The injected logic inspects outgoing POST requests for three specific endpoints, all of which are base64-encoded in the source to evade static analysis:

  • hxxps://credomatic.compassmerchantsolutions.com/api/transact.php
    • If matched, the script attempts to extract ‘ccnumber’ and ‘ccexp’ from the request payload.
  • hxxps://checkout.baccredomatic.com/purchase/order/
    • The script extracts a transaction identifier from the URL path.
  • hxxps://ecommerce.credomatic.com:447/3DS/API/api/Secure/Execute
    • The script looks for ‘CardNumber’, ‘CardExpMonth’, and ‘CardExpYear’ in a JSON body, storing all values in memory.

The stolen data is stored internally, using the variables self.contendatax and self.conteninitx.
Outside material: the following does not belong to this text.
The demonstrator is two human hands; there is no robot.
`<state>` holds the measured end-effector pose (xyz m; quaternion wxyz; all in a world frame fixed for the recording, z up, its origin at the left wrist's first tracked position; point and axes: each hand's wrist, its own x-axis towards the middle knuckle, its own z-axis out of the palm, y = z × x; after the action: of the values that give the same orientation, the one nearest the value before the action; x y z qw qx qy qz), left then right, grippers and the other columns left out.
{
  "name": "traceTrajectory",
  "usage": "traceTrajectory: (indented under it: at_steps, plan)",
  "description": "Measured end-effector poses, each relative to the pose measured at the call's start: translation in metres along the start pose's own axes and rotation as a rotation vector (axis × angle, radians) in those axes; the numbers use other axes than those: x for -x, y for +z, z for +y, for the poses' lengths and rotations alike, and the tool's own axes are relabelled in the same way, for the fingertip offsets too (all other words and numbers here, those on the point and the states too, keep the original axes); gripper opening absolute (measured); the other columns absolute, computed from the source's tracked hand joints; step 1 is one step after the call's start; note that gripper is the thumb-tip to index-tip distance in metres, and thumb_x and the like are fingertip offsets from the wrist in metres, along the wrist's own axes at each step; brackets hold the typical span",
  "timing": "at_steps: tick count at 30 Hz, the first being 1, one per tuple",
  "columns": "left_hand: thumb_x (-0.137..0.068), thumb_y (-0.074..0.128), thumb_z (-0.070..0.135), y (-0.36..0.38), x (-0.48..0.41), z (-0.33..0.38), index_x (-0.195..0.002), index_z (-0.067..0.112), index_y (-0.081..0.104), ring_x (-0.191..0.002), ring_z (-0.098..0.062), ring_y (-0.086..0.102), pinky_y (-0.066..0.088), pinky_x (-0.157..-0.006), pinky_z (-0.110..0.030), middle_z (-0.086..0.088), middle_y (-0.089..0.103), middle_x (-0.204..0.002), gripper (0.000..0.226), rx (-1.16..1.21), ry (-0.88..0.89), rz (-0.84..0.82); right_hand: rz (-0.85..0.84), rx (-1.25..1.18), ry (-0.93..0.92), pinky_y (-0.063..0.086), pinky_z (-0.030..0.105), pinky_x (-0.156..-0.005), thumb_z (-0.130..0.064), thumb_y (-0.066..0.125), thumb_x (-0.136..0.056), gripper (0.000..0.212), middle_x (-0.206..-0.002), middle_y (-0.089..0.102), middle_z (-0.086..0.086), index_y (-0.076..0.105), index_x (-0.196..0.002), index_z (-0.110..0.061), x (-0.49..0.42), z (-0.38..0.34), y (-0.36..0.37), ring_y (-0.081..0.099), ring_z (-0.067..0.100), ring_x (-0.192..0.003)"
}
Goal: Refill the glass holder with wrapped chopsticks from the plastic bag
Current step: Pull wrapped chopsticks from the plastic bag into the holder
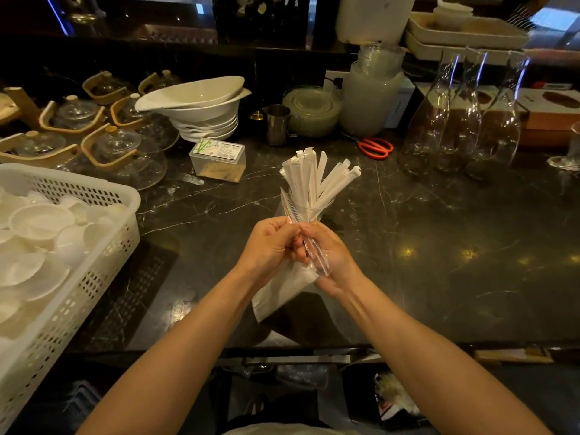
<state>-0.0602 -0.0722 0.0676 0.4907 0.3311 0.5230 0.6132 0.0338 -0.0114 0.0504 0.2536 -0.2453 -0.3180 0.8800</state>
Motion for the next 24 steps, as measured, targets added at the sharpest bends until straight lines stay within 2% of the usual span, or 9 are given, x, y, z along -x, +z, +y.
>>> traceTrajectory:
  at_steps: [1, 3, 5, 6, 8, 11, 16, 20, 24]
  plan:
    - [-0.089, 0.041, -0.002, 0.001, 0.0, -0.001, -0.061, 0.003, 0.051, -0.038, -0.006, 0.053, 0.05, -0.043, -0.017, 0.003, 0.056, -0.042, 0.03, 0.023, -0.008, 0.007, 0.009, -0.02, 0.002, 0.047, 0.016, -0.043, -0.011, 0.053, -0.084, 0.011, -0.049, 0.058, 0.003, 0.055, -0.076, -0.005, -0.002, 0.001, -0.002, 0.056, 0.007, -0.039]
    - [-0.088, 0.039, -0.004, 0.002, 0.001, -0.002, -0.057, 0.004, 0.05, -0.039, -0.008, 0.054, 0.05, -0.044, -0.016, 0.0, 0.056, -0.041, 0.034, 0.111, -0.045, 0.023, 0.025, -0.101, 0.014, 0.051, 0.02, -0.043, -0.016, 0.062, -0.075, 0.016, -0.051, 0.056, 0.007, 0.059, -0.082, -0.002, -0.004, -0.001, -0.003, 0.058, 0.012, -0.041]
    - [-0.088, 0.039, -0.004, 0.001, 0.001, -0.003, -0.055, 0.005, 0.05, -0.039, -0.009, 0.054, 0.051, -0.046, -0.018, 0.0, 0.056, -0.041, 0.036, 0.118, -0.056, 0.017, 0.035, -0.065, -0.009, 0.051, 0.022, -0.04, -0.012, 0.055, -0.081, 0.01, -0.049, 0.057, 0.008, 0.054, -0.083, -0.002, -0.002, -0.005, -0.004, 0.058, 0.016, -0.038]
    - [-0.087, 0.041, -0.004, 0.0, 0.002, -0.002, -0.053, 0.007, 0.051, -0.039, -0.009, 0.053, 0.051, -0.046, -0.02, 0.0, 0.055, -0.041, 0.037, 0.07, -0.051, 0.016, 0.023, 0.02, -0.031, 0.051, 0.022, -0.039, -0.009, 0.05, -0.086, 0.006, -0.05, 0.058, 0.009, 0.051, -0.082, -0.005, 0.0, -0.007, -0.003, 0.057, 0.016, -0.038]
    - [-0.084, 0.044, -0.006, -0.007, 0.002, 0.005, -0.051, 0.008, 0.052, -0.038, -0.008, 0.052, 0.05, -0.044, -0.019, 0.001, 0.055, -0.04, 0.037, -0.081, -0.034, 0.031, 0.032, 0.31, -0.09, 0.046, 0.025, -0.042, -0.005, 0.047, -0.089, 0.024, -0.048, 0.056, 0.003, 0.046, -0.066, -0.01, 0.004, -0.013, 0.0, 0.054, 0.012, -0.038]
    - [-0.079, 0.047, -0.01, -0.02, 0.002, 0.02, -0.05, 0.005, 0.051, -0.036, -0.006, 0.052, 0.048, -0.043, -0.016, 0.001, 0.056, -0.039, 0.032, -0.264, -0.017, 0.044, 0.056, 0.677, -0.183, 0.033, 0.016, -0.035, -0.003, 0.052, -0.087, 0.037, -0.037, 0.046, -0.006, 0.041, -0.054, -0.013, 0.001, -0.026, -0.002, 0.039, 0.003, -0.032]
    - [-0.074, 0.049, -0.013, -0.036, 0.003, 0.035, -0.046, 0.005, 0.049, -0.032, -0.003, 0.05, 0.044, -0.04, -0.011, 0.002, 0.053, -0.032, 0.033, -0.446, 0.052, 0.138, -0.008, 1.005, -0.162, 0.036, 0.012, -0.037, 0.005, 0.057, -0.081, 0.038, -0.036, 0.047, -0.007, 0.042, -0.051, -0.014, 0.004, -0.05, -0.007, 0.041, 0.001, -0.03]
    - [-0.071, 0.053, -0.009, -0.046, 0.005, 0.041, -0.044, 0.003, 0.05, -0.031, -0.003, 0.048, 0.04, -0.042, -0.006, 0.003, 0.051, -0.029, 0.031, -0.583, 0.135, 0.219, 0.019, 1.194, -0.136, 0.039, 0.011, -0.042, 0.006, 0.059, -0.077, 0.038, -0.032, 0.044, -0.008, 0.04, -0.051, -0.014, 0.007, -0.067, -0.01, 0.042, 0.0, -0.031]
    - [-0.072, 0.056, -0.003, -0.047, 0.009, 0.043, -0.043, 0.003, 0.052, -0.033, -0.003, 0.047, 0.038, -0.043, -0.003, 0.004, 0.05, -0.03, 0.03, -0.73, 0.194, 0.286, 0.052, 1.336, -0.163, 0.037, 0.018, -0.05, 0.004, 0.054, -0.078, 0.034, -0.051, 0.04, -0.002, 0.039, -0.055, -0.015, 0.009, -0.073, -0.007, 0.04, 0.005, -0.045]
Once the request is sent and a response is received, a second block of malicious code analyzes the response object:

Screenshot 2025 07 17 at 3.15.05 PM 1

Malicious code that was injected into the response handler

Once removing the obfuscation, we see that the script looks for signs of a successful transaction in two ways:

  • The Location header contains the string responsetext=APPROVED.
  • The response JSON contains {“NextStep”: “N”} and a JWT token whose decoded payload includes “responseCodeDescription”: “APROBADA”.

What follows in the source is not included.